O governador de Goiás, Ronaldo Caiado (União), pré-candidato à Presidência da República, explicitou nesta terça-feira (27), em entrevista à rádio NovaBrasil, um movimento político de alto impacto ao admitir que deve deixar o União Brasil para viabilizar sua presença na disputa presidencial de outubro próximo. Caiado reconheceu as dificuldades internas da sigla em sustentar sua candidatura nacional, mas foi categórico ao afirmar que isso não o fará recuar do projeto presidencial. Sem antecipar qual será o novo partido, o governador limitou-se a dizer que há conversas em curso e que a busca por uma alternativa partidária já está em andamento.
Segundo o próprio Caiado, a decisão foi comunicada previamente à cúpula nacional do União Brasil. Ele afirmou ter informado o presidente da legenda, Antônio Rueda, e o vice-presidente, ACM Neto, a quem se referiu como “amigo-irmão”, sobre sua disposição de procurar outra sigla que lhe assegure condições reais de disputar o pleito. Ao relatar o diálogo, Caiado adotou um tom pragmático, reconhecendo os entraves do partido, mas deixando claro que não pretende ser refém deles. A sinalização pública reforça a leitura de que sua pré-candidatura ultrapassa os limites da política regional e busca se consolidar como um projeto nacional autônomo.

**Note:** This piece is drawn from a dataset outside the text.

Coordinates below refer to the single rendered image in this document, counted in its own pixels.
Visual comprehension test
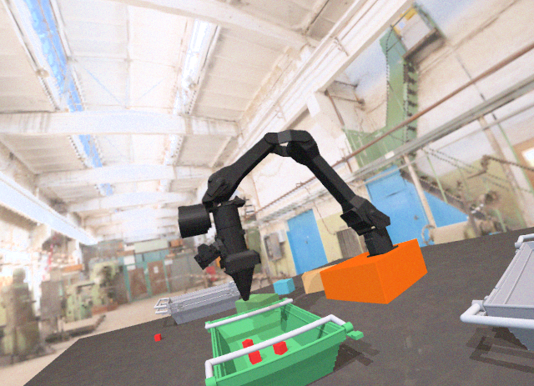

No campo estratégico, Caiado defendeu que a direita não pode se apresentar de forma unificada em torno de um único nome. Para ele, é fundamental que haja mais de um candidato competitivo, como forma de evitar que o presidente Lula, pré-candidato à reeleição, concentre esforços e utilize a máquina pública contra apenas um adversário, o que facilitaria o sucesso do petista. Ao comentar o peso do apoio de Jair Bolsonaro, o governador adotou uma postura equilibrada: reconheceu o prestígio do ex-presidente, mas ponderou que há uma diferença substantiva entre ser candidato e indicar um candidato. “Por mais prestígio que a pessoa tenha, não se consegue transferir 100% dos votos”, afirmou, sinalizando que aposta em uma candidatura ancorada mais em trajetória própria do que em heranças eleitorais.